Far more is required to forge a common unified national identity, such as shared culture, history, traditions and values. Without these ingredients, instead of a nation we become merely a weak colony of disparate rootless people devoid of true sovereignty and national self-determination, ripe for global capital’s exploitation—as, indeed, is already happening.
While immigration is part of American history, and immigrants are valuable contributors to it, the last few decades have been something entirely different. Unlike in the past, the current waves of immigration have been unceasing and unrelenting with no pause to digest the millions of foreigners from all over the world pouring into the country for now well over half a century. This has resulted in the rapid and drastic altering of the country’s demographic composition, virtually overnight by historical standards.
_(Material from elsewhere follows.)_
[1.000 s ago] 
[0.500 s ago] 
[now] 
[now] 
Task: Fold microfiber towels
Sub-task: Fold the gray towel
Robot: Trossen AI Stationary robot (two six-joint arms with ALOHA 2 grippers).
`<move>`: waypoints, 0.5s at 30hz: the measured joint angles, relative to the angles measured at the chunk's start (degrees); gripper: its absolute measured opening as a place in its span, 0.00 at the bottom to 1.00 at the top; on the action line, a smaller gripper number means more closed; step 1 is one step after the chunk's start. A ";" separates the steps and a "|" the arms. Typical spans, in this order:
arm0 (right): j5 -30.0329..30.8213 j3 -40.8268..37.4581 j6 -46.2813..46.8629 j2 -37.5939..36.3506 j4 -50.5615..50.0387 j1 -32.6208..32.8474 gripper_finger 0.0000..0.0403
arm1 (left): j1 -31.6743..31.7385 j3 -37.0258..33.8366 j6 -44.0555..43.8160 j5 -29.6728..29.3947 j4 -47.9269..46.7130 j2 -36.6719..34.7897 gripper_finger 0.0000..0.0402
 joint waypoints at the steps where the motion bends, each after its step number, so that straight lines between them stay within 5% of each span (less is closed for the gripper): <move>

Nor have the new arrivals been required to assimilate, as in the past. To the contrary, the very idea of it is now derided, as multiculturalism—the antithesis of assimilation—has taken on an almost religious zeal. Predictably, this has led to the severe disintegration of social and national cohesion in America.
Moreover, America is now flooded with predominantly economic migrants. One could even call them economic mercenaries, for they view America as more akin to a temporary employer than a permanent homeland; to whom any allegiance goes only so far and only so long as the economic benefits one derives from it.
Many of these new migrants also have no real intention of ever becoming loyal US citizens or renouncing their former homelands. Increasingly, however, citizenship is not even required to reap all the benefits of America, including voting, with any differentiation between citizens and non-citizens rapidly vanishing.
And what about the American citizens themselves? Over the last few decades, Americans have hardly benefited from mass immigration. Schools have gotten progressively worse; services and resources overwhelmed; wages have stagnated; income inequality has grown dramatically; housing prices have gone through the roof; and crime has run rampant, to list just a few. For these reasons, polling consistently shows that Americans overwhelmingly want their borders controlled and illegal immigration to end.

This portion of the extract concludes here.